Let me put that in context. A few weeks back, a number of journalists from around Europe were invited to see around 15 minutes – across five clips – of John Carter , the new live-action sci-fi movie from Pixar director Andrew Stanton ( WALL-E ), introduced by Stanton himself. We were embargoed on saying anything until now, but with the trailer due to hit the internet on Thursday, we can now start enthusing.
And enthuse I will. I loved what I saw. But, as I said at the start, not for the reasons I thought I would.
Put simply, I thought I would be blown away by the effects. And I wasn’t.
Don’t get me wrong, there’s nothing wrong with them. And it’s reasonable to assume that Disney isn’t going to give away the most jawdropping eyecandy this early.

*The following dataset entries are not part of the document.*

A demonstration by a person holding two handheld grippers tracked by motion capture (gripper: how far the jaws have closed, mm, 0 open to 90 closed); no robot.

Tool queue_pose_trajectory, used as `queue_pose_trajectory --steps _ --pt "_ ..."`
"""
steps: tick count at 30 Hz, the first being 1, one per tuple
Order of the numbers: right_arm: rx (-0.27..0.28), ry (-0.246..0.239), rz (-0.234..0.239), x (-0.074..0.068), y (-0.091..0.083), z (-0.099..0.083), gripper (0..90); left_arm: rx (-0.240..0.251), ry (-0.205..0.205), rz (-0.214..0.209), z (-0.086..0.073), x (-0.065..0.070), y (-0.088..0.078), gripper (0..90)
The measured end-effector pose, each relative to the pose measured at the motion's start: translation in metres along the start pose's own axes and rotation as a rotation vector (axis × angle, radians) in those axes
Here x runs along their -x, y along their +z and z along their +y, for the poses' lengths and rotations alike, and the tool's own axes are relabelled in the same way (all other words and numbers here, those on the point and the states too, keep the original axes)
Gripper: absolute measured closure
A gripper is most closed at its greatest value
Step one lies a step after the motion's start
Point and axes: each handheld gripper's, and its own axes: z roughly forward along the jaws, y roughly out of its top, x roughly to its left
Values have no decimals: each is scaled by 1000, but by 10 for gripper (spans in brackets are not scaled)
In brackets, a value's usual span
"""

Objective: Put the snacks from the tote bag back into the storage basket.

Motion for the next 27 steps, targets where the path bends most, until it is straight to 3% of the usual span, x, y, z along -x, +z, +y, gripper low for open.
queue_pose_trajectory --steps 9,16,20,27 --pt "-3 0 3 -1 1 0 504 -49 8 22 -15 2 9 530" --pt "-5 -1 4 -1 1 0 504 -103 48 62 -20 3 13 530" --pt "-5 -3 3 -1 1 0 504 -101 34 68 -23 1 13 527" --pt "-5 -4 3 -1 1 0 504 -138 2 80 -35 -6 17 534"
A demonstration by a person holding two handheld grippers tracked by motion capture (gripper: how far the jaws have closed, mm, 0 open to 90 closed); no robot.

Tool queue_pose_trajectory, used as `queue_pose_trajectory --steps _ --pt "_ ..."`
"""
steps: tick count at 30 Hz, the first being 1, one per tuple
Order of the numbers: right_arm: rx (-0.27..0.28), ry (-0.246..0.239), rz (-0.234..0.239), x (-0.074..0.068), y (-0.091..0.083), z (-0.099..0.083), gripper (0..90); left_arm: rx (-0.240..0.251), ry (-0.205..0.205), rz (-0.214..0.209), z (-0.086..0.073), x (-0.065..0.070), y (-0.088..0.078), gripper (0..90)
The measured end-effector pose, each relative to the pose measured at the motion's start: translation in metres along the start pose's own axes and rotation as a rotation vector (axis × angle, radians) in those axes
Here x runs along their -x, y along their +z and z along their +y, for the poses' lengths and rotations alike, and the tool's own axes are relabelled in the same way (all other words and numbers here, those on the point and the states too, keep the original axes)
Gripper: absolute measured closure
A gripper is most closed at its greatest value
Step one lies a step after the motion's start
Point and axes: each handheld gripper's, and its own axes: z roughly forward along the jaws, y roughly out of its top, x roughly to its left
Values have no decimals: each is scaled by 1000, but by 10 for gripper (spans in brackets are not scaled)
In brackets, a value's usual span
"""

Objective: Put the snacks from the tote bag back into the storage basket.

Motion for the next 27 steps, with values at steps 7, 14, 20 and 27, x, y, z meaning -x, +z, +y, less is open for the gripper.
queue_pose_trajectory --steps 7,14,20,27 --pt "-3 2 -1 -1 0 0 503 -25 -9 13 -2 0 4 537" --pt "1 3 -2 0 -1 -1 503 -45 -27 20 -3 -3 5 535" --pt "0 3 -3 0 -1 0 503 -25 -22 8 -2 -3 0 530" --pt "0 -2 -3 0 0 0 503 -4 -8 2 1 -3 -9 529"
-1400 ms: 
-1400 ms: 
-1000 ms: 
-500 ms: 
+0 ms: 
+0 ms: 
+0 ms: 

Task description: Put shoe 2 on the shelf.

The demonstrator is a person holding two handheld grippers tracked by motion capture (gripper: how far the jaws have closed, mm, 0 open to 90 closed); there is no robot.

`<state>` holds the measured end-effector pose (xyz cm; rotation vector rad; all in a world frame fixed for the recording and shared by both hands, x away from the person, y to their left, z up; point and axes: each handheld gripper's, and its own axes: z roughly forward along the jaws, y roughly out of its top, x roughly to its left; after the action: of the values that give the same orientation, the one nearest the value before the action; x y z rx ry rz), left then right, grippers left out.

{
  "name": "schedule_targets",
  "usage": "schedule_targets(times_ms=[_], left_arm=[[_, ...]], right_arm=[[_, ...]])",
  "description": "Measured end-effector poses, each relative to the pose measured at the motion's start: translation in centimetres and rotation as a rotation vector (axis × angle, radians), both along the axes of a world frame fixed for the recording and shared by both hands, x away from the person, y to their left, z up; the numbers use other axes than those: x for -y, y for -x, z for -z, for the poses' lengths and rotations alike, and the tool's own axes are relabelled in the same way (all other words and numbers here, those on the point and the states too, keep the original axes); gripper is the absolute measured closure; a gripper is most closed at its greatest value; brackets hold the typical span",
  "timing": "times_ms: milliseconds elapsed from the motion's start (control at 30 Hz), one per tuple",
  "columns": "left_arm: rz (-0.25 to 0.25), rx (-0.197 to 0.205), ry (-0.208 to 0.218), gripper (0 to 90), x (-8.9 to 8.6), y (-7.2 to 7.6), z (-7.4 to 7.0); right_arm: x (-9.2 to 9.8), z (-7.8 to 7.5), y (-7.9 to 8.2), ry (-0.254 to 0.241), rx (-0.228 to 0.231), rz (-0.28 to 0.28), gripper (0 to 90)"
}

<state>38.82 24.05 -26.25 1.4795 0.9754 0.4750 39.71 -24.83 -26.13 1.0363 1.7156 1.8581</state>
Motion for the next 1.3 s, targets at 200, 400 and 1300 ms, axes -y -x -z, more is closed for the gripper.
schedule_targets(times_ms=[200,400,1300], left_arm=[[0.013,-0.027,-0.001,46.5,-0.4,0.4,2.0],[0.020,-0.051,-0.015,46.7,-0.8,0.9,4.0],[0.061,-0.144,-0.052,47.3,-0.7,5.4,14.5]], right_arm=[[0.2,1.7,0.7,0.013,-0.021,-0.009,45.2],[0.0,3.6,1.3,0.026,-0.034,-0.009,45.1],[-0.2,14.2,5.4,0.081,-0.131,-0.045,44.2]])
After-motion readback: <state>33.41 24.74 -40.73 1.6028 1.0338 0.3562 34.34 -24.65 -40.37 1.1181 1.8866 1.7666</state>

But think about it: this is a film from one of Pixar’s main movers and shakers. Pixar, a company that revolutionised the look of cinematic CGI. It would be reasonable to assume that, under Andrew Stanton, John Carter might be the next big, Avatar -style step in film FX, redefining the limits of CG wizardry.
The FX we saw certainly looked state of the art. Impressive. Exciting. But they didn’t feel like they were breaking boundaries in the way I was hoping. In fact, they almost felt familiar : a huge battle scene straight out of The Lord Of The Rings ; the motion capture CG characters moved like those in Avatar ; an arena fight scene evoked memories of Attack Of The Clones . All great fun, but nothing less than you’d expect from your blockbusters these days. (And, it should be pointed out, the FX aren’t being provided by Pixar, but various FX houses in London, mainly.)
So, if I wasn’t blown away by the FX, why am I happy to enthuse about John Carter wholeheartedly?
Put simply, Andrew Stanton’s visual storytelling.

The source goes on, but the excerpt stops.